In many of reported cases, tumor cells stained positive for high molecular cytokeratin (34betaE12) and were negative for PSA and PSAP. We performed immunohistochemistry studies using multiple prostate specific antibodies. The rationale was to identify if the tumor cells in the poorly differentiated areas, that could not be readily classified as squamous or adenocarcinoma, retained the phenotype of prostatic glandular cells with positive staining for any of the antibodies that were used. In concordance with prior reports, the neoplastic cells were negative for PSA, PSAP, PSMA, P501S but showed cytoplasmic staining with AMACR. This immunohistochemistry profile is however not useful for diagnosis since the tumor cells, despite the fact that they have prostatic origin, lose the reactivity for prostate specific antibodies due to their squamous differentiation. The positivity for AMACR is also not helpful because this marker has been reported to be positive in urothelial carcinoma, which could exhibit squamous differentiation as well.

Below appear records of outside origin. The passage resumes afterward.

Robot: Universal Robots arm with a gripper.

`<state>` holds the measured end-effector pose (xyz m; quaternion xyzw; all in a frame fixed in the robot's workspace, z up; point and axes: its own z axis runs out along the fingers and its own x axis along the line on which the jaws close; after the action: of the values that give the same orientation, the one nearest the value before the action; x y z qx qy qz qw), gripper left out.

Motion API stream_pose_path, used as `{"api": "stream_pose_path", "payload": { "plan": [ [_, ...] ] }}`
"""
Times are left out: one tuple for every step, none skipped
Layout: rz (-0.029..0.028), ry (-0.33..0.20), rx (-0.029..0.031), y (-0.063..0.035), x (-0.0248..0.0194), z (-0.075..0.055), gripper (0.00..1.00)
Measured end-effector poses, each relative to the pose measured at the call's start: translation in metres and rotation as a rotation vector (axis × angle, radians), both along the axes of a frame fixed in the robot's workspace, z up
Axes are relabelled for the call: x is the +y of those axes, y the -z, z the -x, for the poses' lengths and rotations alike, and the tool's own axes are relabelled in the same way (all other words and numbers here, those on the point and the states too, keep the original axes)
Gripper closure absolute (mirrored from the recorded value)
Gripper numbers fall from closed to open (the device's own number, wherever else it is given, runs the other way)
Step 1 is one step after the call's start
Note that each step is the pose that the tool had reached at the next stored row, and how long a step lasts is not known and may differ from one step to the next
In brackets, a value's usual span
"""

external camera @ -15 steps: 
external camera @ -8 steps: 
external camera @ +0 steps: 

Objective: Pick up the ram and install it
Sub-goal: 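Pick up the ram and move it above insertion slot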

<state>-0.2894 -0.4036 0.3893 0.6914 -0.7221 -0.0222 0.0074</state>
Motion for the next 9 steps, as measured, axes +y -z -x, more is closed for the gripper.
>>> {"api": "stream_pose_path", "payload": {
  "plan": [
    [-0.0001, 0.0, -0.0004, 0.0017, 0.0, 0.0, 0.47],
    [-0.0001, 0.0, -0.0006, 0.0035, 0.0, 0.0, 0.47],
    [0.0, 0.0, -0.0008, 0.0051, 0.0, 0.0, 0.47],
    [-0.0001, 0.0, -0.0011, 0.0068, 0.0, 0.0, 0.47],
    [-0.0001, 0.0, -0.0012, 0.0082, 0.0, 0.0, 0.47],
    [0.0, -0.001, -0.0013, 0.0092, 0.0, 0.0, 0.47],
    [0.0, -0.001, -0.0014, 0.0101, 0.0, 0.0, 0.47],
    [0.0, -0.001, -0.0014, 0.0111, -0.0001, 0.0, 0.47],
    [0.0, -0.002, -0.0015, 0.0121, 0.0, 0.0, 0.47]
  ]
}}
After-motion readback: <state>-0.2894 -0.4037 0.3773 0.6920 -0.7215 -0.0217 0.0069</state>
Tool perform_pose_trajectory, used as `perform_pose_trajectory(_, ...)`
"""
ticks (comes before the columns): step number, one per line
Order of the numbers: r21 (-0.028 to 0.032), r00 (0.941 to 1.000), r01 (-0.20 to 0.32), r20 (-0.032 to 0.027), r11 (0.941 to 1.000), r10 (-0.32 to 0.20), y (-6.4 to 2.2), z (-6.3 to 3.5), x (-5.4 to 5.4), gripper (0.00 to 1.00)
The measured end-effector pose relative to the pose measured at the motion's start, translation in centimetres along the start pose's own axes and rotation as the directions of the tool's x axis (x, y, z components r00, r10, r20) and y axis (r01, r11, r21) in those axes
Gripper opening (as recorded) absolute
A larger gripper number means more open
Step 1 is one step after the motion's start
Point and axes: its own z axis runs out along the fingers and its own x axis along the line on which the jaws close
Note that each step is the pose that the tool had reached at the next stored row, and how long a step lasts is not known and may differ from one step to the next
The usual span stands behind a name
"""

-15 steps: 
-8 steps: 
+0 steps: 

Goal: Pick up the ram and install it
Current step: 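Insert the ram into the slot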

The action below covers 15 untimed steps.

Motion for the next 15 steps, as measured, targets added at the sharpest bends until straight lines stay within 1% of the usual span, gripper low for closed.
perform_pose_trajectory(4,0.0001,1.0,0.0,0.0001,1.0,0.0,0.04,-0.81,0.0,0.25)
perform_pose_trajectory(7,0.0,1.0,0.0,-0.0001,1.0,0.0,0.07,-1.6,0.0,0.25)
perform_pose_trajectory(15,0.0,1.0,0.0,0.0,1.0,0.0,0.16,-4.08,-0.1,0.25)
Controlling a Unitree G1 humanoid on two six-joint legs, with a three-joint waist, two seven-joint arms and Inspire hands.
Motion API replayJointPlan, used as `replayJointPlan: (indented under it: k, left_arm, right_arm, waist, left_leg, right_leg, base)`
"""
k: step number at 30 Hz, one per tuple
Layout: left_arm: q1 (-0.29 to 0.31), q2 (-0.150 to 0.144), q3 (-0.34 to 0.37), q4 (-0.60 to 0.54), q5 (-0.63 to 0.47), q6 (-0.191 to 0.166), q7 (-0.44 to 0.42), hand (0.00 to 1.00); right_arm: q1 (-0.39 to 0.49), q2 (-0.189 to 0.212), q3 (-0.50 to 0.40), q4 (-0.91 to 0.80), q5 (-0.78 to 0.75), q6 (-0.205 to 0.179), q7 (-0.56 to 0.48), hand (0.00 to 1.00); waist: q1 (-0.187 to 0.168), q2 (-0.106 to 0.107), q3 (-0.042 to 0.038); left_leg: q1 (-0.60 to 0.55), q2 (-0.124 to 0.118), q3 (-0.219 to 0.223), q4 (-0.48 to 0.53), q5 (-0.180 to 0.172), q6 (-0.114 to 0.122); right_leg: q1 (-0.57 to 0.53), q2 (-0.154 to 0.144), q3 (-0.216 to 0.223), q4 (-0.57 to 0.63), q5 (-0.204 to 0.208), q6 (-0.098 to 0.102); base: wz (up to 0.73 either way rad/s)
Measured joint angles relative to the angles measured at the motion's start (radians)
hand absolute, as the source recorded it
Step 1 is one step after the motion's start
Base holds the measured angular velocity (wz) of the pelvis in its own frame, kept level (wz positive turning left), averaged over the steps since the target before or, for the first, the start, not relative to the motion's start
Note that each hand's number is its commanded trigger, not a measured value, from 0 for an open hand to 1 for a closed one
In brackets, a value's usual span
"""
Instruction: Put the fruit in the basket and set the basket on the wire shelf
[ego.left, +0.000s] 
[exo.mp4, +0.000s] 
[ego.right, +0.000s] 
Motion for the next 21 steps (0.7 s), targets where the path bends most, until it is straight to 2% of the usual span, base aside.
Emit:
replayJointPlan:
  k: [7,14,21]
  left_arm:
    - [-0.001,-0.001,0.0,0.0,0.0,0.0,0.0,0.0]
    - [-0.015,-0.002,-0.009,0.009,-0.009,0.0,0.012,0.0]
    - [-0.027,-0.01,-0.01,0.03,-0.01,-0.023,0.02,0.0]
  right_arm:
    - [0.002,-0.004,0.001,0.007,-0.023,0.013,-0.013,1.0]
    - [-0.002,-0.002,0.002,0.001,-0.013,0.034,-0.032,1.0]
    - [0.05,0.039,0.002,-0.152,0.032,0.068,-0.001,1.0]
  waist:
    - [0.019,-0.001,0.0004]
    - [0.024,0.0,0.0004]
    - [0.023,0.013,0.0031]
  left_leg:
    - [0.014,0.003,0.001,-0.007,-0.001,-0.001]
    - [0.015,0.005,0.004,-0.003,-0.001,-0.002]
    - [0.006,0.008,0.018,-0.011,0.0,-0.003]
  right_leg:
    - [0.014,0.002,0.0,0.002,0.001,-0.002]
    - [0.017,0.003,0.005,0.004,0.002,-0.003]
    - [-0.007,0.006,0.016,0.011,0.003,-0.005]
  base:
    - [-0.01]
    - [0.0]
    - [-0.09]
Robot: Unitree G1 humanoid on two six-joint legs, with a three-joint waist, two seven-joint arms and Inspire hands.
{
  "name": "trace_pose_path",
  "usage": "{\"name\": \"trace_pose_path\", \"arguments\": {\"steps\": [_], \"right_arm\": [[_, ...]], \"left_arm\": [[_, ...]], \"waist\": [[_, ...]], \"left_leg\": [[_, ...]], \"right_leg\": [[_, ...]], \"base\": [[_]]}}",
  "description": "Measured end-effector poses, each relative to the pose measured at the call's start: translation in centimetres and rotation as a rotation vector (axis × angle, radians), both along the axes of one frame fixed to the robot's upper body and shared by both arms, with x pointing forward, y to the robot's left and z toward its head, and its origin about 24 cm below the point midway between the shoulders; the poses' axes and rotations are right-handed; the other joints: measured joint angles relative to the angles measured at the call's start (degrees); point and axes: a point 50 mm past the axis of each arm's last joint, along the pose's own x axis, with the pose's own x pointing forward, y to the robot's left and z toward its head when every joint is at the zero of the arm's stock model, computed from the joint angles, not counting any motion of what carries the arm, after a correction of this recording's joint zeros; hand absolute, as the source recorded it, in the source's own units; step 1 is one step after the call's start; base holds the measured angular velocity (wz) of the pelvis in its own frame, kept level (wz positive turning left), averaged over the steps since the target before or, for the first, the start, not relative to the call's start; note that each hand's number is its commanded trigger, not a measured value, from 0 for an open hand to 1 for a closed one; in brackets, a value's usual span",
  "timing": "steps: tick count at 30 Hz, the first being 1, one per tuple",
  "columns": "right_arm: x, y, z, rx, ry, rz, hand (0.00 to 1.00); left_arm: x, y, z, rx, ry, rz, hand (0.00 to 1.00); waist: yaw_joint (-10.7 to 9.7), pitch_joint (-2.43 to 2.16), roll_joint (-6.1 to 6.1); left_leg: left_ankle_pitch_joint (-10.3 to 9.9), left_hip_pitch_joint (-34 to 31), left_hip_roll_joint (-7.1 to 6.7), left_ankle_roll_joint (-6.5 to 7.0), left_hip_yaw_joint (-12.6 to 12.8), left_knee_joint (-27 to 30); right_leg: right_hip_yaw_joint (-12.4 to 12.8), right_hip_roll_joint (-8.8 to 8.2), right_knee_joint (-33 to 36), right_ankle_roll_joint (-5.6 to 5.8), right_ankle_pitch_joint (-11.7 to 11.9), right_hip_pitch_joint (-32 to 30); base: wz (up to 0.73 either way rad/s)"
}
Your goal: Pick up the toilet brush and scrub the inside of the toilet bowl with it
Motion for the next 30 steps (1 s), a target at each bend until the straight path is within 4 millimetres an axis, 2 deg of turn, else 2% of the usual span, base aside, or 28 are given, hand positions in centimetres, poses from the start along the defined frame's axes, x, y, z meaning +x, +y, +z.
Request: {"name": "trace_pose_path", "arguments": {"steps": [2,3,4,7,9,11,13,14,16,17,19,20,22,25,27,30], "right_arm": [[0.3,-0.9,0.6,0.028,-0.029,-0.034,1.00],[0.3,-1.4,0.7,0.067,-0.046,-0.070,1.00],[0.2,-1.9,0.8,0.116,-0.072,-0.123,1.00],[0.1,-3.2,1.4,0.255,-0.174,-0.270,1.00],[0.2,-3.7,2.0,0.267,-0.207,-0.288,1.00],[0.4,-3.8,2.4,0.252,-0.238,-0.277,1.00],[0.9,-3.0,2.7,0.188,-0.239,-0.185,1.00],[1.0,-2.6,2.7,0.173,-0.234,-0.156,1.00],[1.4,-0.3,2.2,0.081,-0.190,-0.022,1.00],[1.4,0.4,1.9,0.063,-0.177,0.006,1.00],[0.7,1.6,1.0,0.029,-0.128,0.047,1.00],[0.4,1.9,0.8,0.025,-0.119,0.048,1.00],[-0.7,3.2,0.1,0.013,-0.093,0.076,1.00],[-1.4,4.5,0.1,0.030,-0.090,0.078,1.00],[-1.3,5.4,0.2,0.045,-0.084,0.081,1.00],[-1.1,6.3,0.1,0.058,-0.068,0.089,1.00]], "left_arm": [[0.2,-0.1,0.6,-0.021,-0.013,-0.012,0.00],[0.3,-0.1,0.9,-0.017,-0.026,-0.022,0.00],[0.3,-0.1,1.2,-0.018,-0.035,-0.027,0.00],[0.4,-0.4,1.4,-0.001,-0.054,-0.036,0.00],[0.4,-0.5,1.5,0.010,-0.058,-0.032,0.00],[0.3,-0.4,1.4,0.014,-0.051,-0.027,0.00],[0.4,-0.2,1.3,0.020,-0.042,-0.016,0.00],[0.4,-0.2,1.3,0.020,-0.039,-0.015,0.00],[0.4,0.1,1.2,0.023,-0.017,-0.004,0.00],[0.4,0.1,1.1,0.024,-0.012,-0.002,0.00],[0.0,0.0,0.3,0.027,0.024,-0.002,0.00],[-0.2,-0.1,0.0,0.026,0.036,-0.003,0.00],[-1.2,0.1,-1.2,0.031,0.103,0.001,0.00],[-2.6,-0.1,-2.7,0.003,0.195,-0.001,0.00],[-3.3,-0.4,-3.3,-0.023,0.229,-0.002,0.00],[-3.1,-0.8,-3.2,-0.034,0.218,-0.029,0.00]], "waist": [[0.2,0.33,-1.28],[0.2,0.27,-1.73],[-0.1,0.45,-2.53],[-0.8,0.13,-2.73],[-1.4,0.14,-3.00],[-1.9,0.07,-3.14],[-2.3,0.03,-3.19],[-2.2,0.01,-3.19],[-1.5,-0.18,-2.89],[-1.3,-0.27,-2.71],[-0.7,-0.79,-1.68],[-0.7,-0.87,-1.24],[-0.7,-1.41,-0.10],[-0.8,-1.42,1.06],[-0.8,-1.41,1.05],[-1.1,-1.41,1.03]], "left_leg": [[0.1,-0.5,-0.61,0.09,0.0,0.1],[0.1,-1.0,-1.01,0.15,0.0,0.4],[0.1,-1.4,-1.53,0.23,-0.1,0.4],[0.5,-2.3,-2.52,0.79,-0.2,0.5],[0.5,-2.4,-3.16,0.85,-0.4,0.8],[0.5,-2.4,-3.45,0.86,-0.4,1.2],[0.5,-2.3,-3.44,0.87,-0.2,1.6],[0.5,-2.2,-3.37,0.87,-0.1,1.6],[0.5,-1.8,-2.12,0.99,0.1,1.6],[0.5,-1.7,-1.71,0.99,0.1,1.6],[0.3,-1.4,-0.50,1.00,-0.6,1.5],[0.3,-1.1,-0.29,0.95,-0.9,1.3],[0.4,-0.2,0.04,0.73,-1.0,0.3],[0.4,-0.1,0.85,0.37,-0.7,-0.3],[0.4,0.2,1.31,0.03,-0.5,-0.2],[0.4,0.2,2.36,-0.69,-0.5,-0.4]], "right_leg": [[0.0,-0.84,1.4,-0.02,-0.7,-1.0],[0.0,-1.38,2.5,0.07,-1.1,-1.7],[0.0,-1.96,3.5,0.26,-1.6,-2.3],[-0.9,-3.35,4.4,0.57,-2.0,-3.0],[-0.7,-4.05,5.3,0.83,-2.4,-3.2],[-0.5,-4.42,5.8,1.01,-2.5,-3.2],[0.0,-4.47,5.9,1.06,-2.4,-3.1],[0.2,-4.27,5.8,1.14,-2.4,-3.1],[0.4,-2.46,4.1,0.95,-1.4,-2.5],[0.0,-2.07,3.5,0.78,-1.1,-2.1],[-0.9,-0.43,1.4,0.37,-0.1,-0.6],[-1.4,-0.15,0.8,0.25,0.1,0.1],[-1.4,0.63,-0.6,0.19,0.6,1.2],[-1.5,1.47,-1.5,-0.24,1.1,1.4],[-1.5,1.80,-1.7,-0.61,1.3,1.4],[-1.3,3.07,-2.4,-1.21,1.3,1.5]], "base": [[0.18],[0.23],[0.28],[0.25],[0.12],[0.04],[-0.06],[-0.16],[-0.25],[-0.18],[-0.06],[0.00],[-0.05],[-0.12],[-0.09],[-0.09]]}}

Surprisingly, endothelial cells also demonstrated weak racemase reactivity. Wei Li  proved that high AMACR in the cytoplasm of hepatocellular carcinoma tumor cells was significantly associated with venous invasion, suggesting an important role of this enzyme in tumor invasiveness. The exact mechanism of venous invasion remains unclear, but active neovascularization is likely to play an important role.
Molecular studies showed that squamous malignant cells can be either diploid (one case of adenosquamous carcinoma reported by Devaney , with well differentiated squamous component), or aneuploid or tetraploid (one case of adenosquamous carcinoma reported by Bassler  with moderately differentiated squamous component). This disparity is probably related to the degree of differentiation.
Squamous cell carcinoma of the prostate has a worse prognosis than conventional adenocarcinoma, with an average survival after diagnosis of 1 to 24 months. Therapeutic modalities are limited, and surgery or non-operative methods of treatment (radiation, chemo or hormonal therapy) proved to be ineffective. The resistance of the neoplasm to anti-androgen drugs is well documented and goes along with an origin from the pluripotent cells lining the prostatic ducts. A better understanding of the biology of this tumor might help in the development of more efficient therapy.
Our patient is the eighth case of pure squamous carcinoma occurring in a patient treated for prior prostatic adenocarcinoma. These cases are the most challenging since oftentimes large tumor volume replaces architectural landmarks and it is difficult to decide if the tumor originates from the prostate or it extends from the urinary bladder into the periurethral/bladder neck tissue. The diagnosis is also complicated by the fact that no residual adenocarcinoma is seen and sometimes even benign prostatic glands are scant or absent due to prior TURP procedure.
Written informed consent was obtained from the patient for publication of this case report and accompanying images. A copy of the written consent is available for review by the Editor-in-Chief of this journal.